Воспаленными глазами я смотрю по сторонам, на зенитные батареи под пятнистыми камуфляжными сетками, различимые в сером утреннем свете. Указатели, показывающие путь к штабу — большие буквы и загадочные геометрические фигуры. Живая изгородь. Пара пасущихся коров. Разрушенная деревушка с церковью Непорочного Зачатия. Старые афиши. Обвалившаяся печь, в которой когда-то обжигали кирпичи. Две ломовые лошади, ведомые под уздцы. Поздние розы в заброшенных садах. Грязные серые стены домов.
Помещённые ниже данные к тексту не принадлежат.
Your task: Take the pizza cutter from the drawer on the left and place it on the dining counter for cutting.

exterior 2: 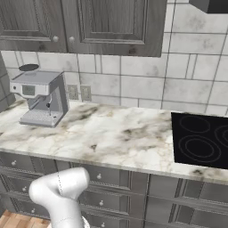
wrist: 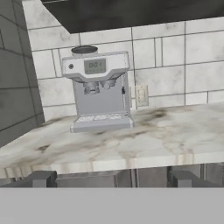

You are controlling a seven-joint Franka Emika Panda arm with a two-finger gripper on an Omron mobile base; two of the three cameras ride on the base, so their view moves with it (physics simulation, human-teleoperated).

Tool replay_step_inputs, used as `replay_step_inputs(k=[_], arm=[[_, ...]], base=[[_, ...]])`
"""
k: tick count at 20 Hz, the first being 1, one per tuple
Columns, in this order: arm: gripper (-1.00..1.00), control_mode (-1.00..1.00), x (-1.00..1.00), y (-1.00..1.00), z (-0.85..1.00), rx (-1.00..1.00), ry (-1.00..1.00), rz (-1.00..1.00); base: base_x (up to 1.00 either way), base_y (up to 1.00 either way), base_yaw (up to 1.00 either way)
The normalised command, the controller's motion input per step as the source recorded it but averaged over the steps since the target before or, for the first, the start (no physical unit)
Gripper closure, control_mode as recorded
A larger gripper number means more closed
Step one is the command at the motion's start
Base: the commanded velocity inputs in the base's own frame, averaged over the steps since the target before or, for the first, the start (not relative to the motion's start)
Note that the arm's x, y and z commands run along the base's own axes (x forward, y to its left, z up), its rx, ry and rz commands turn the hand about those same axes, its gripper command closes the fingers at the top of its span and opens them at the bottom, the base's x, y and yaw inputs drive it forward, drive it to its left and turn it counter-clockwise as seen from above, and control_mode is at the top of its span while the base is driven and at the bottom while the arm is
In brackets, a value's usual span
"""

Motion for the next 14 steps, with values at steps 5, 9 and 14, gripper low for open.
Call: replay_step_inputs(k=[5, 9, 14], arm=[[-1.00, -1.00, 0.01, 0.00, -0.06, 0.00, -0.01, 0.01], [-1.00, -1.00, 0.03, 0.00, -0.20, 0.00, -0.03, 0.00], [-1.00, -1.00, 0.11, 0.00, -0.19, 0.00, -0.02, 0.02]], base=[[0.00, 0.00, 0.00], [0.00, 0.00, 0.00], [0.00, 0.00, 0.00]])
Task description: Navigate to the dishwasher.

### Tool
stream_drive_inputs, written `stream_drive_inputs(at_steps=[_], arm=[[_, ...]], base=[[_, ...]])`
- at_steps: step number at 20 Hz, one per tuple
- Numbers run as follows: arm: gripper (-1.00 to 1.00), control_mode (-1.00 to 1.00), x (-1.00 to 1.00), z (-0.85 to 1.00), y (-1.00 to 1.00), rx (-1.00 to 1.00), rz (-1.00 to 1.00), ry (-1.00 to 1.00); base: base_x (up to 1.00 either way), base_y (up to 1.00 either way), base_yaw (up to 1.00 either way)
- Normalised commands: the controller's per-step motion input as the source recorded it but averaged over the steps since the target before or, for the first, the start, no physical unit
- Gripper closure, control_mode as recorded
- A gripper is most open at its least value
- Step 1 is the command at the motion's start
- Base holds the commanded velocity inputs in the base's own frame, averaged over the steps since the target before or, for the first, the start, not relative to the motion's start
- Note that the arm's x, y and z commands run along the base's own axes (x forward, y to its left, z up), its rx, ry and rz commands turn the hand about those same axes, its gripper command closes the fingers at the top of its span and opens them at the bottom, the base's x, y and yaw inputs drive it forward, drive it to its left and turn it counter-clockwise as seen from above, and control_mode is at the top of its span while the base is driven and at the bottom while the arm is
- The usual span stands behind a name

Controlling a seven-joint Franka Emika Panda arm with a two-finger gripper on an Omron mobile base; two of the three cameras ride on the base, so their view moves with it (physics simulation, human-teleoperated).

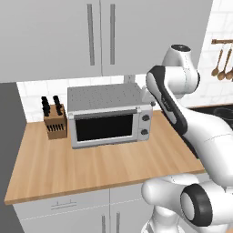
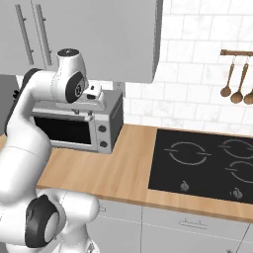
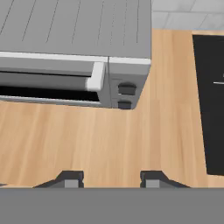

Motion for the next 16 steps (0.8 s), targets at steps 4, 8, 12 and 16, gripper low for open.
stream_drive_inputs(at_steps=[4,8,12,16], arm=[[-1.00,-1.00,-0.25,0.00,0.00,0.00,0.00,0.00],[-1.00,-1.00,-0.88,0.00,-0.03,0.02,0.00,0.00],[-1.00,-1.00,-0.98,0.00,-0.05,0.04,0.00,0.00],[-1.00,-1.00,-0.81,-0.02,-0.01,0.01,0.00,0.00]], base=[[0.00,0.00,0.00],[0.00,0.00,0.00],[0.00,0.00,0.00],[0.00,0.00,0.00]])
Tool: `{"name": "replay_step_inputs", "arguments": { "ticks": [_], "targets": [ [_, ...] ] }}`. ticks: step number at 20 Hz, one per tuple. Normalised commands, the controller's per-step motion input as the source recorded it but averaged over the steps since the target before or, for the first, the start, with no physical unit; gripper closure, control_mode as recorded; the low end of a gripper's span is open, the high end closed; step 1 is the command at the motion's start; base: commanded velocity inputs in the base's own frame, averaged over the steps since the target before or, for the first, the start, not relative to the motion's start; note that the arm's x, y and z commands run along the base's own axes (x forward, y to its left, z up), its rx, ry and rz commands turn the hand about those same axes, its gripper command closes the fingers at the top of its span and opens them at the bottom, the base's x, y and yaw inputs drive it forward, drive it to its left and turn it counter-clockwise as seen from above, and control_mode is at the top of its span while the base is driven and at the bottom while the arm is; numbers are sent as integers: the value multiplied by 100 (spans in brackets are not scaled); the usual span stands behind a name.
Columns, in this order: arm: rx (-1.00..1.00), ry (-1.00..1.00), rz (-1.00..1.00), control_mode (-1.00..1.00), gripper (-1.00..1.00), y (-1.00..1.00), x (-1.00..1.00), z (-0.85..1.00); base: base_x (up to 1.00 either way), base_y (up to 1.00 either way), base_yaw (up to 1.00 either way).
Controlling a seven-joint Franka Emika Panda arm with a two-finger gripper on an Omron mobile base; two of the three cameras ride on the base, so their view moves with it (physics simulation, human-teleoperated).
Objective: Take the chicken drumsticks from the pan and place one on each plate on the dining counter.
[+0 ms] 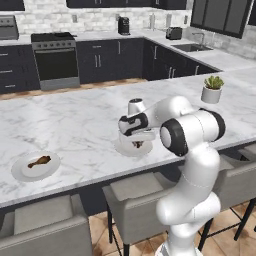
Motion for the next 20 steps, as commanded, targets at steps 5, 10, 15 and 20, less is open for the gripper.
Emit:
{"name": "replay_step_inputs", "arguments": {
  "ticks": [5, 10, 15, 20],
  "targets": [
    [0, -12, -6, -100, 100, 2, 29, -20, 0, 0, 0],
    [0, -12, -9, -100, 100, 7, 16, -25, 0, 0, 0],
    [0, -7, -12, -100, 100, 8, 16, -23, 0, 0, 0],
    [0, -1, -10, -100, 100, 0, 25, -13, 0, 0, 0]
  ]
}}
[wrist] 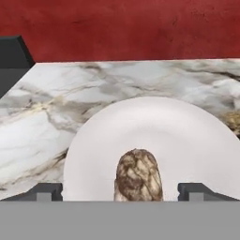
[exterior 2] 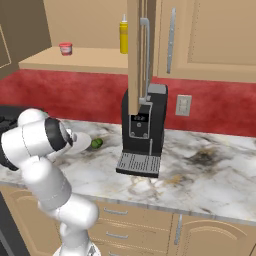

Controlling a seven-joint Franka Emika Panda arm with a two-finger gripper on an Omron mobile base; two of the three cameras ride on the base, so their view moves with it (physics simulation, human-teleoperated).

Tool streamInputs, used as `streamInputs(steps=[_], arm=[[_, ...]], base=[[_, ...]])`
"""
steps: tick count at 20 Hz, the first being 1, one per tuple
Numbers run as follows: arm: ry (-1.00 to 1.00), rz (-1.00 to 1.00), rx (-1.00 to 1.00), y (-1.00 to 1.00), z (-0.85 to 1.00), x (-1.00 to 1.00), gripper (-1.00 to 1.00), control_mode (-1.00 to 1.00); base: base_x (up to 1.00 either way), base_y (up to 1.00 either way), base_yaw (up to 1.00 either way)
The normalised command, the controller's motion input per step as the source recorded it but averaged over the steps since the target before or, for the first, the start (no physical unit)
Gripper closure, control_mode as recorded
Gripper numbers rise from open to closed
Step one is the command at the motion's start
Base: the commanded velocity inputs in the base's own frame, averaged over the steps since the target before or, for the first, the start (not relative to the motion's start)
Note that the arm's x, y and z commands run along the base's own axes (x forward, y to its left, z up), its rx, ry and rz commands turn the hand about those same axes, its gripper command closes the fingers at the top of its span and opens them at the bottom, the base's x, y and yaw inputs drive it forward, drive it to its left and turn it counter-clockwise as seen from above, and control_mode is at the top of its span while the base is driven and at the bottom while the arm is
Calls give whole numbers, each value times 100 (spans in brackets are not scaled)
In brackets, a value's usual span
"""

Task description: Pick the avocado and bread from the counter and place them on the plate. Then pick the jam from the cabinet and place it next to the plate. Lastly close the cabinet door.

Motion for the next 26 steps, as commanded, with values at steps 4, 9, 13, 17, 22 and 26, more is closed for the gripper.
streamInputs(steps=[4, 9, 13, 17, 22, 26], arm=[[-20, 0, 0, -2, 69, -23, -100, -100], [-8, 0, 1, -30, 62, -21, -100, -100], [-1, 0, 5, -47, 88, -10, -100, -100], [4, 0, 15, -47, 100, 0, -100, -100], [21, 0, 10, -34, 80, 0, -100, -100], [49, -9, 0, -14, 78, 0, -100, -100]], base=[[0, 0, 0], [0, 0, 0], [0, 0, 0], [0, 0, 0], [0, 0, 0], [0, 0, 0]])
Я часто моргаю, ибо мои глаза еще щипет от сигаретного дыма. Проезжаем первые бомбовые воронки; руины домов по бокам дороги говорят о приближении гавани. Груды металлолома. Трава, пожухшая под солнцем. Ржавые бочки. Автомобильное кладбище. Сухие подсолнечники, согнутые ветром. Старая серая прачечная. Кусок пьедестала — все, что осталось от памятника. Группы французов в баскских беретах. Колонны наших грузовиков. Дорога спускается к руслу мелкой речушки. Здесь, внизу, все еще стоит густой туман.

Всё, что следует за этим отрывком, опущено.